### PROBLEM DESCRIPTION
Select from the data all lines with the word "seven".

[Records contained in a dataset]
________________

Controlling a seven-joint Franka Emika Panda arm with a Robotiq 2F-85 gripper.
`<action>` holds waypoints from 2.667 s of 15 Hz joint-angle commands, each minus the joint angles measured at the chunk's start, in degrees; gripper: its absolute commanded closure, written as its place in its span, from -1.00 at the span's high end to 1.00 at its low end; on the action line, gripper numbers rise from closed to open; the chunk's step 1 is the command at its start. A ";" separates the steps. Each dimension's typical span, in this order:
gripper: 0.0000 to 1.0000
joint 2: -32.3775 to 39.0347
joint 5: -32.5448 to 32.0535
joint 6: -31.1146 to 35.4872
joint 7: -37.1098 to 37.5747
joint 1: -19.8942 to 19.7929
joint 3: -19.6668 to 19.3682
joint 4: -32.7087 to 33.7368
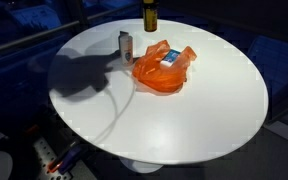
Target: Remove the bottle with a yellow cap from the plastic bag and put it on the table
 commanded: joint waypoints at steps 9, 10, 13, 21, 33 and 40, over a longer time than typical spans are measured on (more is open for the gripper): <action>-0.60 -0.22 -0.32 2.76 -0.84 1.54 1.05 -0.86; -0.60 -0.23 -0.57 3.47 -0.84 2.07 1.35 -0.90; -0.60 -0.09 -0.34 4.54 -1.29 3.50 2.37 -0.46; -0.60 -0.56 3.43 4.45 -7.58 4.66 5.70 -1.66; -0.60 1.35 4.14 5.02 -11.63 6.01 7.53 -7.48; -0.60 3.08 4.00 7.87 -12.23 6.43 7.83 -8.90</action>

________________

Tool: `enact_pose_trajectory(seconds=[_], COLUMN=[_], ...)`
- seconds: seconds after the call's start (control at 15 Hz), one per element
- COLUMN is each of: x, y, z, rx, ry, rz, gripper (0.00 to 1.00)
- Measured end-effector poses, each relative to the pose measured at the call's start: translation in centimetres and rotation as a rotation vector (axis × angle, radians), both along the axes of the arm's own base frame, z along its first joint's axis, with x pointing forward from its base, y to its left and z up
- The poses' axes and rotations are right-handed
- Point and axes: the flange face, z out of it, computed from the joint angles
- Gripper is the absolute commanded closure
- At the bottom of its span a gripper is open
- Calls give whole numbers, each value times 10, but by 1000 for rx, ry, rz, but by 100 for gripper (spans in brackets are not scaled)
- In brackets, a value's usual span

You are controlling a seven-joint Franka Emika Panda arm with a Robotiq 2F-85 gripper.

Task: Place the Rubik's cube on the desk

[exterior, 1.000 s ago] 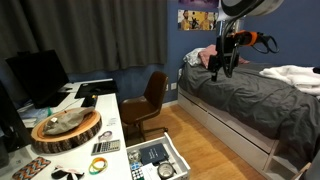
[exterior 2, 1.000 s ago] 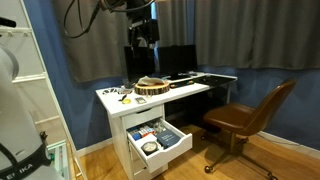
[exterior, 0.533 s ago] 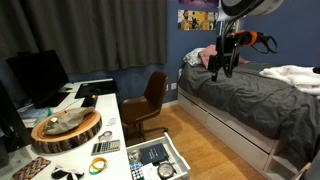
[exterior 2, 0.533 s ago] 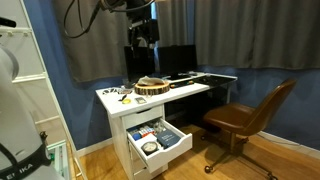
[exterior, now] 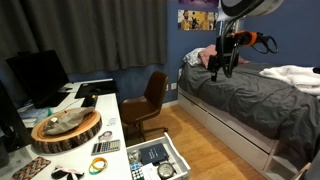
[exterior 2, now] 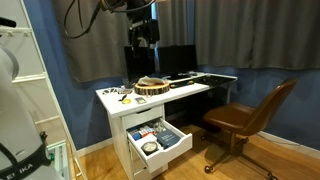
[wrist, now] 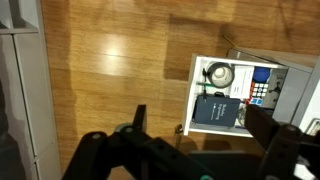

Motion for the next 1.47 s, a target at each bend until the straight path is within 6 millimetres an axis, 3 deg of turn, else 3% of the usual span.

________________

### SOLUTION
Controlling a seven-joint Franka Emika Panda arm with a Robotiq 2F-85 gripper.
You are controlling a seven-joint Franka Emika Panda arm with a Robotiq 2F-85 gripper.

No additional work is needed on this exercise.